▶ **BRIEF**
Write out the material below exactly, with no line missing.

▶ **PROVIDED MATERIAL**
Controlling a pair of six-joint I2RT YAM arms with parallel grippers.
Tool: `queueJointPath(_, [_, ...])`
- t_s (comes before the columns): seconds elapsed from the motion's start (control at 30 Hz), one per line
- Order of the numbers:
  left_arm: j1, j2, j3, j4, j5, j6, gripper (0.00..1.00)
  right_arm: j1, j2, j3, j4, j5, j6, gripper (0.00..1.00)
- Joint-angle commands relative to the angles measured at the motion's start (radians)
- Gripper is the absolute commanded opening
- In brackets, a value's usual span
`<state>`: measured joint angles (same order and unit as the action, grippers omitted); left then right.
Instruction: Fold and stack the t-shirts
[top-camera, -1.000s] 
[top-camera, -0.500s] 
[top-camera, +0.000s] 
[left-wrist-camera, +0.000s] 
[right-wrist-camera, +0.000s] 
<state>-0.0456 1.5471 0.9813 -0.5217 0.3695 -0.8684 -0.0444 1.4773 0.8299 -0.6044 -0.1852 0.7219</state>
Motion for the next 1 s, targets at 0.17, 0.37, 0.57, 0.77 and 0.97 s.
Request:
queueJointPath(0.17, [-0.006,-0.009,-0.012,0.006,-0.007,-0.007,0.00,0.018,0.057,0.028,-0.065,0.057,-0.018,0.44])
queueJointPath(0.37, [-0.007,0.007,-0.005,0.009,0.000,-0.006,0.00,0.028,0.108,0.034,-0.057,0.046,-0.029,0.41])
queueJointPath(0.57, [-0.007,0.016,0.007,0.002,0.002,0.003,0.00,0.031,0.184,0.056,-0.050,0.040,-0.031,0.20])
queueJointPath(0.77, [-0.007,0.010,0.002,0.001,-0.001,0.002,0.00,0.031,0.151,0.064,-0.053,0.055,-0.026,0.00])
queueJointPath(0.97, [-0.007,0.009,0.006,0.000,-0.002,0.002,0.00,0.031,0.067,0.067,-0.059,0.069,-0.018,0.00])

▶ **SOLUTION FOR THIS TASK**
Controlling a pair of six-joint I2RT YAM arms with parallel grippers.
Tool: `queueJointPath(_, [_, ...])`
- t_s (comes before the columns): seconds elapsed from the motion's start (control at 30 Hz), one per line
- Order of the numbers:
  left_arm: j1, j2, j3, j4, j5, j6, gripper (0.00..1.00)
  right_arm: j1, j2, j3, j4, j5, j6, gripper (0.00..1.00)
- Joint-angle commands relative to the angles measured at the motion's start (radians)
- Gripper is the absolute commanded opening
- In brackets, a value's usual span
`<state>`: measured joint angles (same order and unit as the action, grippers omitted); left then right.
Instruction: Fold and stack the t-shirts
[top-camera, -1.000s] 
[top-camera, -0.500s] 
[top-camera, +0.000s] 
[left-wrist-camera, +0.000s] 
[right-wrist-camera, +0.000s] 
<state>-0.0456 1.5471 0.9813 -0.5217 0.3695 -0.8684 -0.0444 1.4773 0.8299 -0.6044 -0.1852 0.7219</state>
Motion for the next 1 s, targets at 0.17, 0.37, 0.57, 0.77 and 0.97 s.
Request:
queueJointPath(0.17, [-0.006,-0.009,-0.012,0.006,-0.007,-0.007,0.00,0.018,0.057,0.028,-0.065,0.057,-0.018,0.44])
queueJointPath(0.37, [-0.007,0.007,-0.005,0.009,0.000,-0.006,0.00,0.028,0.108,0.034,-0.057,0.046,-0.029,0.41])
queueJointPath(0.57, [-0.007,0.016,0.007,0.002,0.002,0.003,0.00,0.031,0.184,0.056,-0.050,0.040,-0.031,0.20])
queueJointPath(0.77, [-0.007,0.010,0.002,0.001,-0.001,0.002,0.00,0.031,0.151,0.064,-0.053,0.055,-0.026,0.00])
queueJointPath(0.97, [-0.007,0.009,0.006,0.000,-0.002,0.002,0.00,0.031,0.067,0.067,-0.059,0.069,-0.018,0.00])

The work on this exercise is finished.